_Aim of the exercise_. Repeat the listing word for word. No pictures belong in the copy.
+ + + +
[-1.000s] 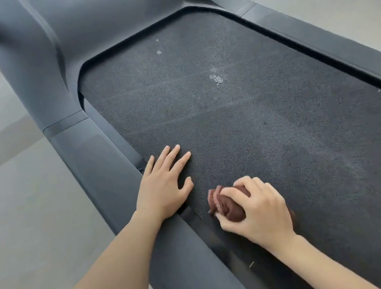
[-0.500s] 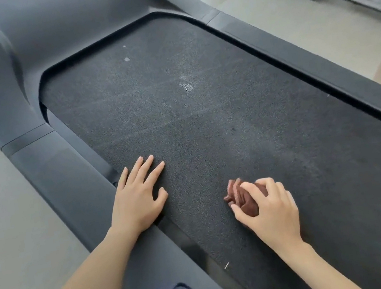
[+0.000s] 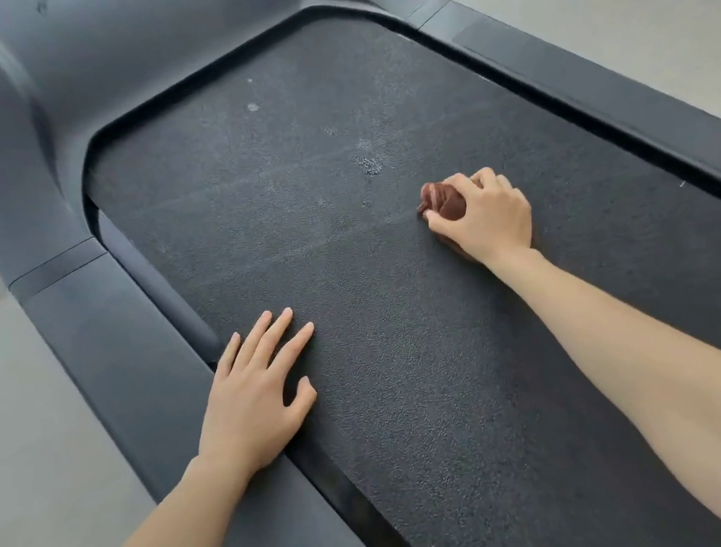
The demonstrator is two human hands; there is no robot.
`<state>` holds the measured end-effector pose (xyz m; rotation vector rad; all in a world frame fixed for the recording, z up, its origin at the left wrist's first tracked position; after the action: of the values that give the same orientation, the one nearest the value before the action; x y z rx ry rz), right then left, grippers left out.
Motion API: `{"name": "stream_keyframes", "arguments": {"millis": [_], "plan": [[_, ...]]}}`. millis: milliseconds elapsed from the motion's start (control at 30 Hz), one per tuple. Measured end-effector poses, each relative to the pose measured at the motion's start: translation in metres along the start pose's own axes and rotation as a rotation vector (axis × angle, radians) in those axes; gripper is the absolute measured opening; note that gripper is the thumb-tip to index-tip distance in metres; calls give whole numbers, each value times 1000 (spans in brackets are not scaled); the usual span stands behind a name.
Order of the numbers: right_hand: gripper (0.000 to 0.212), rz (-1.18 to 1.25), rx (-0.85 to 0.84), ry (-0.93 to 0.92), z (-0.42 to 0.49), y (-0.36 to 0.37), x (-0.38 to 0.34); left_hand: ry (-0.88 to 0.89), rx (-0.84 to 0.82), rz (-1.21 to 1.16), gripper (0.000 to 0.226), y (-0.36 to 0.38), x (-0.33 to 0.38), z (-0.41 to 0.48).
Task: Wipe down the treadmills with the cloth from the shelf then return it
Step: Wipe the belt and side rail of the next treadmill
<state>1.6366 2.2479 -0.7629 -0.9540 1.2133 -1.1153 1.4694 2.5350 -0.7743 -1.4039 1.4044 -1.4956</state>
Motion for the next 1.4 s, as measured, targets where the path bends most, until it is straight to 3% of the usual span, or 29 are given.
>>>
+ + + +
_Result of the exercise_.
[-1.000s] 
[-0.500s] 
[+0.000s] 
The demonstrator is two human hands; there is no robot.
`<state>` holds the measured end-effector pose (xyz m; rotation vector rad; all in a world frame fixed for the recording, z up, its origin at the left wrist's first tracked position; after the action: of the values that give the same orientation, the one nearest the value before the action; x y z rx ry rz), right then left, grippers left out.
Motion API: `{"name": "stream_keyframes", "arguments": {"millis": [_], "plan": [[_, ...]]}}`. millis: milliseconds elapsed from the motion's start (control at 30 Hz), one per tuple. Measured end-effector poses, each relative to the pose measured at the motion's start: translation in metres along the start pose's own axes and rotation as a rotation vector (axis × angle, radians) in those axes; gripper is the absolute measured opening; note that gripper is the thumb-tip to index-tip distance in metres; calls give whole numbers, each value times 1000 (spans in brackets are not scaled); the usual span stands behind a name.
Order of the numbers: right_hand: gripper (0.000 to 0.212), rz (-1.18 to 1.25), rx (-0.85 to 0.84), ry (-0.93 to 0.92), z (-0.42 to 0.49), y (-0.36 to 0.37), x (-0.38 to 0.34); left_hand: ry (-0.88 to 0.89), rx (-0.84 to 0.82), rz (-1.21 to 1.16), gripper (0.000 to 0.226), y (-0.36 to 0.38), x (-0.33 to 0.38), z (-0.41 to 0.48).
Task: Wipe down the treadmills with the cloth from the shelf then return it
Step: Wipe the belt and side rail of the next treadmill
<state>1.6366 2.2479 -0.7629 -0.9540 1.2133 -1.1153 1.4694 2.5350 -0.7743 -1.4039 1.4044 -1.4956</state>
Motion for the next 1.4 s, as measured, targets where the path bends most, until it is straight to 3% of the usual span, or 29 are given.
>>>

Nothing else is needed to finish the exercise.